Qualora si abbia la concomitante presenza di iperproduzione di androgeni (ormoni tipicamente maschili), di cicli anovulatori (ossia con il mancato rilascio dell’ovulo nelle ovaie) e diagnosi ecografica di ovaie con l’aspetto policistico, si può fare diagnosi certa di questa patologia. Anche l’isulino resistenza sembra avere un ruolo importante in quanto porta ad un aumento della produzione di androgeni da parte delle ovaie e in conseguenza alla sindrome dell’ovaio policistico.

La policistosi ovarica si può curare?

Il trattamento prevede innanzi tutto la riduzione dei sintomi attraverso una dieta corretta e l’esercizio fisico volti al controllo del peso e quindi in conseguenza ad una riduzione del testosterone, dell’insulina e dell’ormone luteinizzante (l’ormone che stimola le gonadi).

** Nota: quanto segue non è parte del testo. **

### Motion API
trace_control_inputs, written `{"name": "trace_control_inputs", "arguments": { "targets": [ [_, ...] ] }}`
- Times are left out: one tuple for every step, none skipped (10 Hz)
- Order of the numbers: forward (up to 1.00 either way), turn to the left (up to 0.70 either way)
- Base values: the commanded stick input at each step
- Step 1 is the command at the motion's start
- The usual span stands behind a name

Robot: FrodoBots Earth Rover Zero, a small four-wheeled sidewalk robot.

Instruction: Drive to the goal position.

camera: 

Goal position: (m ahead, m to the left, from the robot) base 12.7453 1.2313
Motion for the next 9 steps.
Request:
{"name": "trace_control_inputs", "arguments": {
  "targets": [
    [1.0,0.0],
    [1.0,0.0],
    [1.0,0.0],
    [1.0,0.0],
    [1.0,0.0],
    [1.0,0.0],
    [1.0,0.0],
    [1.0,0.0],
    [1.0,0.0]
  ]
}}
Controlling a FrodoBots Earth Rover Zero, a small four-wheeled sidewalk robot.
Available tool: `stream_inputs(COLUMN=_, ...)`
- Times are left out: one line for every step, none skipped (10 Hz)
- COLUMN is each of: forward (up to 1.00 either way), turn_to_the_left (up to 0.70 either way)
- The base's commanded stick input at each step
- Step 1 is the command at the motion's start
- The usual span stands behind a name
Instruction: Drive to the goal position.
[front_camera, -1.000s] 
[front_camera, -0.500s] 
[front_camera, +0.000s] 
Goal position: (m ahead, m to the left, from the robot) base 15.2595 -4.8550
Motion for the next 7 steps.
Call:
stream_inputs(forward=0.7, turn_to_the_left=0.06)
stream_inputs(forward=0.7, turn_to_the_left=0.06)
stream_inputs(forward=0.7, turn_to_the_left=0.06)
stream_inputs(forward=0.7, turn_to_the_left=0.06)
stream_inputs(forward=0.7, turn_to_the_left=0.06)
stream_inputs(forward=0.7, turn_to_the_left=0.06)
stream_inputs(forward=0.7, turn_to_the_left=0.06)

Anche l’astensione al fumo consente di ridurre i livelli di androgeni.

Il trattamento farmacologico viene deciso in base all’entità dei sintomi e dall’eventuale desiderio di una gravidanza: possono essere prescritti estroprogestinici (contraccetivi orali) utili per ridurre la produzione di gonadotropine, farmaci specifici per regolarizzare gli ormoni, antidiabetici orali.

Abbinati ad uno stile di vita sano possono essere consigliati anche integratori alimentari a base di mioinositolo e acido alfa lipoico.

Cistite

Che cosa è la cistite?

La cistite è un'infiammazione acuta o cronica della parete della vescica urinaria frequentemente provocata da un'infezione batterica ma che può essere anche di origine virale o fungina, da farmaci, da agenti chimici tossici o da un tumore vescicale.

In caso di cistite si ha difficoltà nell’emettere urina che viene eliminata goccia a goccia, si sente il bisogno continuo di urinare, si sente bruciore o addirittura dolore durante la minzione (con talvolta anche perdita di sangue).

Perché sono principalmente colpite le donne?

Nelle donne si ha una maggiore incidenza di cistiti batteriche rispetto che nell’uomo.

La diversa conformazione anatomica dell’uretra (più corta nella donna rispetto all’uomo) nell’ultimo tratto escretore comporta che nella donna l’uretra sia nelle immediate vicinanze della vagina e quindi al retto con conseguente rischio maggiore che i batteri provenienti dall’intestino, possono raggiungere il condotto uretrale e da qui risalire in vescica. Inoltre la loro colonizzazione può essere favorita dalle secrezioni normalmente presenti in vagina.

Come si cura la cistite?

Innanzi tutto è necessario effettuare un’urino cultura al fine di identificare la presenza di un agente infettante. In questo caso la terapia farmacologica è quella antibiotica. Spesso si utilizzano anche antinfiammatori soprattutto nella fase acuta più dolorosa.

In caso di cistite non batterica si procede ove possibile all’eliminazione del fattore che l’ha scatenata.

Anche l’utilizzo di sostanze naturali può alleviare i disturbi e soprattutto riducendo il numero delle recidive: curcuma, cranberry (la varietà americana del mirtillo rosso) e l’uva ursina sono quelli maggiormente consigliati.